__ASSIGNED TASK__. Write the entries out exactly, with the final line being the one containing "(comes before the".

Stored dataset items:
※ ※ ※
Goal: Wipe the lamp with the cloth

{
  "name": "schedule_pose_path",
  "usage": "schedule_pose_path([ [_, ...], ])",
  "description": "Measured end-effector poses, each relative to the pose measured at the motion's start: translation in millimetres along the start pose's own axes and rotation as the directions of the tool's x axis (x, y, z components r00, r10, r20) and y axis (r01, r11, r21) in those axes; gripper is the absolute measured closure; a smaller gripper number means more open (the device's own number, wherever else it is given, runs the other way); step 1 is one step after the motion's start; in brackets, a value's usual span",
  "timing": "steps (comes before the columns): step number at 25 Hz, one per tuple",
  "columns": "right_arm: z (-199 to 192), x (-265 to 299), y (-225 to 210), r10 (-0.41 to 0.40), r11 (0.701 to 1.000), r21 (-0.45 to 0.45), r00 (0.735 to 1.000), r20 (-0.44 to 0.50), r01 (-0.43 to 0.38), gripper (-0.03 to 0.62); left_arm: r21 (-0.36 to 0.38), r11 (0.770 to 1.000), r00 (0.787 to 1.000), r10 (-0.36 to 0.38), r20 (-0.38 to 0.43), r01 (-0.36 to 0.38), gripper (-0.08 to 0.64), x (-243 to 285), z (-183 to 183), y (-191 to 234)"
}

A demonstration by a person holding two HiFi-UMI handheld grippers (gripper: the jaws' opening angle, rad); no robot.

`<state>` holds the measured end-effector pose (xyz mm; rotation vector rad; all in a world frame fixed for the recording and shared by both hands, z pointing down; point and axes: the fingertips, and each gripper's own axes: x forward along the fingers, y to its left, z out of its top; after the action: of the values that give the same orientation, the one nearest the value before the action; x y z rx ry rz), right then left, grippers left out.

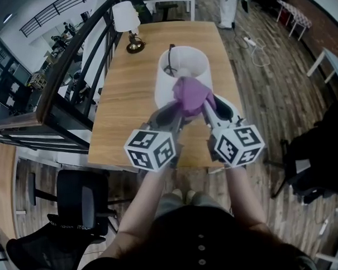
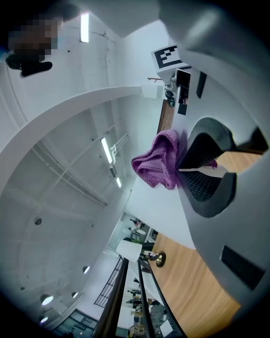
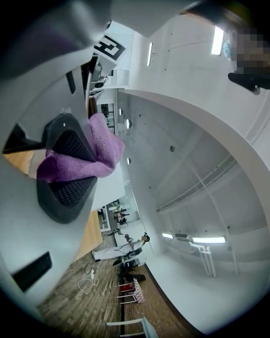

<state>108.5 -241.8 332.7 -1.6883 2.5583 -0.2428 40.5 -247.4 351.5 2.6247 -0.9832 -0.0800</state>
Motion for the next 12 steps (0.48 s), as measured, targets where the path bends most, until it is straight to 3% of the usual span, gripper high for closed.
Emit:
schedule_pose_path([
  [12,-31.7,-4.8,-4.0,-0.018,0.999,0.028,0.997,-0.069,0.020,0.515,-0.037,0.999,0.998,0.006,-0.056,-0.008,0.549,2.1,-30.6,1.1],
])
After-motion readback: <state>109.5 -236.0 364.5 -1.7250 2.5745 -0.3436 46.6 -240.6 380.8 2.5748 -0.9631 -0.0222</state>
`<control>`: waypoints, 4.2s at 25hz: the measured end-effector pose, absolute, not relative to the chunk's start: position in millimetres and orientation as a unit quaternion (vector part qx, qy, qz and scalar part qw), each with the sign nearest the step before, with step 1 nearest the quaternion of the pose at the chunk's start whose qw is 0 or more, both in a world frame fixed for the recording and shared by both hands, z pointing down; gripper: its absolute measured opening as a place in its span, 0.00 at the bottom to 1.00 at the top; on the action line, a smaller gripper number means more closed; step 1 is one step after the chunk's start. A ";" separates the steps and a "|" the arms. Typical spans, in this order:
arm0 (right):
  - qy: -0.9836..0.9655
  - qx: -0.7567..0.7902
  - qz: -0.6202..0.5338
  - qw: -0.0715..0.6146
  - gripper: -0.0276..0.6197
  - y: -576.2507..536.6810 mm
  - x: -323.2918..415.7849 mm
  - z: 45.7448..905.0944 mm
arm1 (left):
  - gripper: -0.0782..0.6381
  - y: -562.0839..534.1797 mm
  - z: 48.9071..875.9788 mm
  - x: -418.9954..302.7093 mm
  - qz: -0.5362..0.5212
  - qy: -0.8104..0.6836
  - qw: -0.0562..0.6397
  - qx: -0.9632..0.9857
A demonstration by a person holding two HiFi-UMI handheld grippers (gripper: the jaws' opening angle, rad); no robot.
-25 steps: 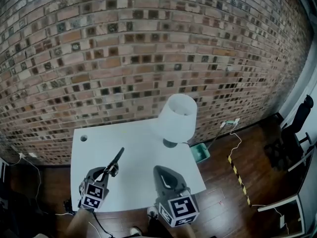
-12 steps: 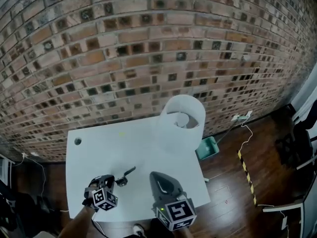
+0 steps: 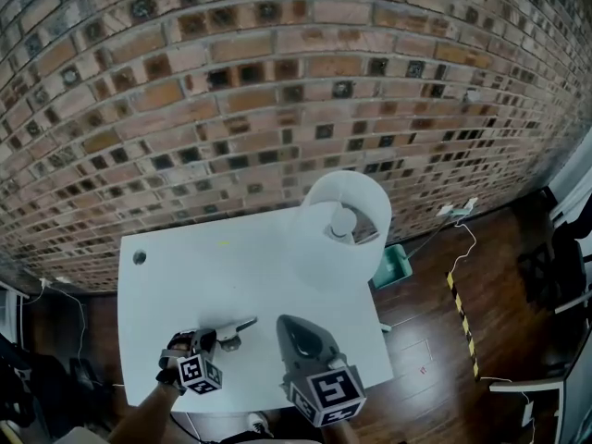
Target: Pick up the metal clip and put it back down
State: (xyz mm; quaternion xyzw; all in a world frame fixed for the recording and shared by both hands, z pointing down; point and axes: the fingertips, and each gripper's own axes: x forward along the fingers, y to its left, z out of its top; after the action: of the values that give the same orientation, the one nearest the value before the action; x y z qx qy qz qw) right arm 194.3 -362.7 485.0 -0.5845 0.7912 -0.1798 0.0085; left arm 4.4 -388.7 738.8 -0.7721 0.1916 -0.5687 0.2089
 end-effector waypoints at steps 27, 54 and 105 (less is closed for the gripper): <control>0.771 -0.605 -0.197 0.021 0.03 -328.9 185.8 485.5 | 0.36 -362.5 737.3 -23.4 -0.587 0.188 0.230 -0.753; 0.791 -0.609 -0.045 0.034 0.03 -204.0 74.1 346.8 | 0.13 -239.2 371.0 -89.3 0.020 0.333 0.056 -0.941; 0.820 -0.571 -0.034 0.023 0.03 -67.5 73.9 361.1 | 0.13 -89.3 371.2 -90.0 -0.008 0.386 0.032 -0.922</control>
State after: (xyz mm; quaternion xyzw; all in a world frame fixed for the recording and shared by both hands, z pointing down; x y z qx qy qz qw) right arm 73.9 -67.5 361.1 -0.5707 0.8201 -0.0342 0.0230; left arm -90.0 -89.3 371.2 -0.9221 0.3856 -0.0077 0.0318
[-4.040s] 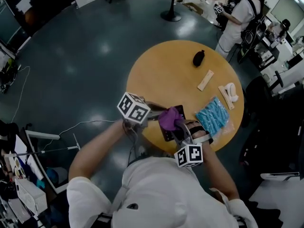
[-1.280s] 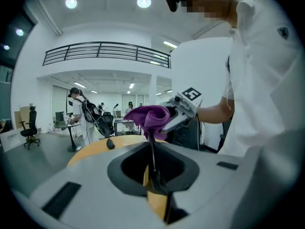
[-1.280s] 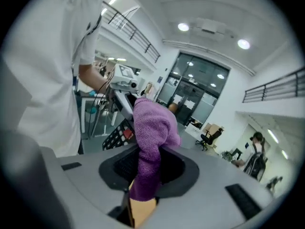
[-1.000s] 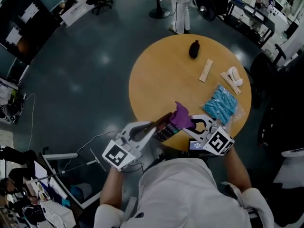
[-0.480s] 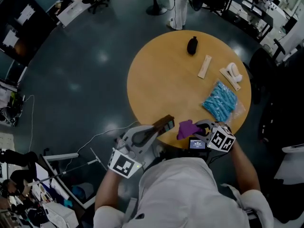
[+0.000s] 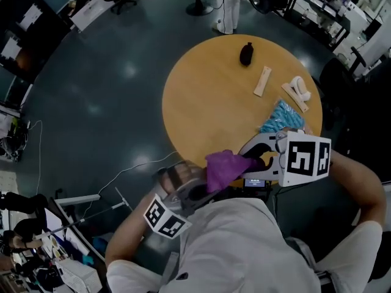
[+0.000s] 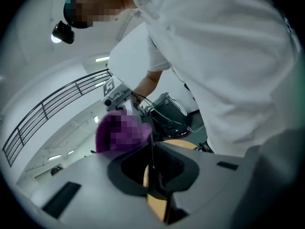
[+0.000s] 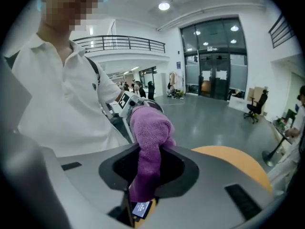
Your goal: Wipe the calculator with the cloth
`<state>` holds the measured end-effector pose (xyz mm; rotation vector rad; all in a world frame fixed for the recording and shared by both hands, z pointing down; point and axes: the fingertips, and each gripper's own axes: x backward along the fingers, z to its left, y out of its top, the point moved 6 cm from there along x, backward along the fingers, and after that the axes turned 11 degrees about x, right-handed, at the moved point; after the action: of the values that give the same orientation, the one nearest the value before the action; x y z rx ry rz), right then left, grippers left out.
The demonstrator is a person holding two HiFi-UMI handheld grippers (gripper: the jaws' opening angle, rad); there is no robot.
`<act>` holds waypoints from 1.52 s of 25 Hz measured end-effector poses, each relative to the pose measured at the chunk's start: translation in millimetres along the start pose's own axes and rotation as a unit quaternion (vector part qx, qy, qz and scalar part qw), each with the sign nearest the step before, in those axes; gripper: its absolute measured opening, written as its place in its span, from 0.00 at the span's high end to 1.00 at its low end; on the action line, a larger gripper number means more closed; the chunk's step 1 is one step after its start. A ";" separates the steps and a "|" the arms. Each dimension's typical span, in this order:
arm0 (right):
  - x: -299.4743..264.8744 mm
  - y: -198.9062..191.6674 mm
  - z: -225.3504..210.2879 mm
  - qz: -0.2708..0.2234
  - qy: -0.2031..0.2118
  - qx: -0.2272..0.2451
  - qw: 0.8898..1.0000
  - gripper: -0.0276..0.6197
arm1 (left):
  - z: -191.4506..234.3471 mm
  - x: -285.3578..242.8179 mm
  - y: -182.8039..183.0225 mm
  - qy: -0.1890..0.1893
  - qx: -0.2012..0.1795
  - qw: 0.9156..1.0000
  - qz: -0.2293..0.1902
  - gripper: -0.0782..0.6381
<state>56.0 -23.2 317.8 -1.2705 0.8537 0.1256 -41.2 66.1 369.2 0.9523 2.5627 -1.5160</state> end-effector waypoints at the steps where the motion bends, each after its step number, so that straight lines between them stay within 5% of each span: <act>1: -5.5 -0.3 3.1 0.004 0.020 -0.006 1.000 0.81 | 0.2 0.1 2.1 0.002 0.004 1.000 -0.005 0.83; 6: -17.3 -4.6 8.3 0.003 0.065 -0.046 0.997 0.81 | -3.0 1.8 6.2 0.002 0.008 1.000 -0.011 0.83; 18: -27.9 -11.6 -3.4 0.042 0.132 -0.083 0.987 0.81 | -18.1 -3.7 36.1 -0.028 -0.086 0.996 -0.027 0.83; 25: -33.9 -23.0 -5.0 0.022 0.231 -0.173 0.957 0.81 | -31.1 -6.4 63.3 -0.042 -0.113 0.990 -0.070 0.83; 38: -70.1 -58.4 11.3 -0.002 0.312 -0.249 0.917 0.81 | -21.0 1.9 90.4 -0.037 -0.088 0.989 -0.111 0.83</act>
<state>43.5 -7.5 407.5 -1.8354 1.4268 -0.0824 9.0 115.0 308.2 0.5987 2.7677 -1.3088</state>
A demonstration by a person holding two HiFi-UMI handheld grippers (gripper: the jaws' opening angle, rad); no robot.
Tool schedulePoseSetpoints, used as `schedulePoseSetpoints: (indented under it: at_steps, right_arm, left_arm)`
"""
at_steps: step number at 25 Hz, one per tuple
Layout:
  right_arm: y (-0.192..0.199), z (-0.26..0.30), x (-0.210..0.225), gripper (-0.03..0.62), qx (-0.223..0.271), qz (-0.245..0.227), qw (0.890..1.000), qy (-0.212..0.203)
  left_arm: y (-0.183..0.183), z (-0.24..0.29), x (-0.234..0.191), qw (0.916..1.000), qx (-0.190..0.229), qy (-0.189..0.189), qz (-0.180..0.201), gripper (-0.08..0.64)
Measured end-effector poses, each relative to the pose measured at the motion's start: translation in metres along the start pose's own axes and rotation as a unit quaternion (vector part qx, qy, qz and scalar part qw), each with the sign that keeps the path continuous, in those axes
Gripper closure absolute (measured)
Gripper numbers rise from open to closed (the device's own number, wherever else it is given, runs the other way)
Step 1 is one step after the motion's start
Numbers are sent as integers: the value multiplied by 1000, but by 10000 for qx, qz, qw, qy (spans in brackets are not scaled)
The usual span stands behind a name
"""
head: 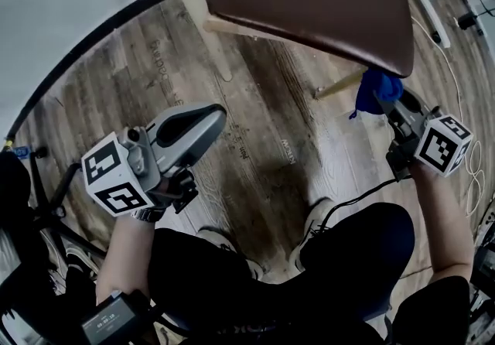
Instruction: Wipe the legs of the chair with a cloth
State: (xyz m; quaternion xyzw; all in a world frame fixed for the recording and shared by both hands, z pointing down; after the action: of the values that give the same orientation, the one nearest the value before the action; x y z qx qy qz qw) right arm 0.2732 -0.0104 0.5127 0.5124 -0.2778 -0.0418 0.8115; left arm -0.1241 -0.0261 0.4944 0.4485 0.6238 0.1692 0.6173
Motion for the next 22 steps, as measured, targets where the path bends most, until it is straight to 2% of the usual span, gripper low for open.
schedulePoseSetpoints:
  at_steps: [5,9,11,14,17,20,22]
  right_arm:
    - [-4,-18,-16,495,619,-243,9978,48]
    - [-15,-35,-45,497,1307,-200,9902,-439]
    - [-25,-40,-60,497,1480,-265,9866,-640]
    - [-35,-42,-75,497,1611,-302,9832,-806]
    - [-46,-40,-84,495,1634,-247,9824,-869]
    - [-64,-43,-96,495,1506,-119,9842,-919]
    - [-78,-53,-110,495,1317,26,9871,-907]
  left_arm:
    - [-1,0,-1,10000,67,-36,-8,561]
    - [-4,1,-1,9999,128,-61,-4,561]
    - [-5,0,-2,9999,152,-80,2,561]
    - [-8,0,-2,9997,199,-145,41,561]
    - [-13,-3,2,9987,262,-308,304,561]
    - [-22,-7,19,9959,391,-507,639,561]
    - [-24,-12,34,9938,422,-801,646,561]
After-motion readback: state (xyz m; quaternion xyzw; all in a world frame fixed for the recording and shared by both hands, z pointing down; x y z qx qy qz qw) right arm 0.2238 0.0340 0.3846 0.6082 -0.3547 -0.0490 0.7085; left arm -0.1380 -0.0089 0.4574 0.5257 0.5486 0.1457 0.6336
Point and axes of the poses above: the fingertips, and each gripper's own axes: z forward along the fingers, x to its right, y out of its underside, the point moved 9 cm from there along -z, backward along the fingers, and after that the axes turned 9 degrees about x, right-handed, at the moved point
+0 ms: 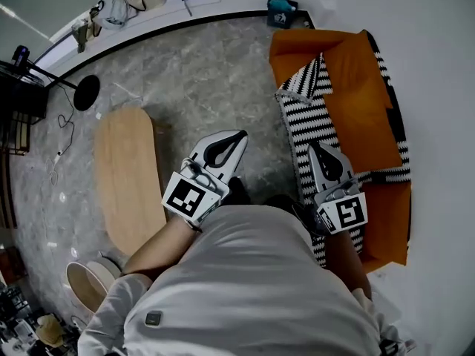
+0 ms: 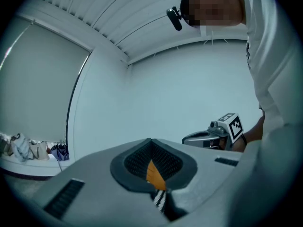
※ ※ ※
__EXPECTED ANSWER__.
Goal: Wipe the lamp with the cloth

{
  "name": "schedule_pose_path",
  "usage": "schedule_pose_path([ [_, ...], ])",
  "description": "Measured end-effector poses, each relative to the pose measured at the motion's start: translation in millimetres along the start pose's own axes and rotation as the directions of the tool's x axis (x, y, z components r00, r10, r20) and y axis (r01, r11, r21) in those axes; gripper is the absolute measured closure; a smaller gripper number means more open (the device's own number, wherever else it is given, runs the other way); step 1 is one step after the motion's start; in brackets, a value's usual span",
  "timing": "steps (comes before the columns): step number at 25 Hz, one per tuple",

That completes the response to the exercise.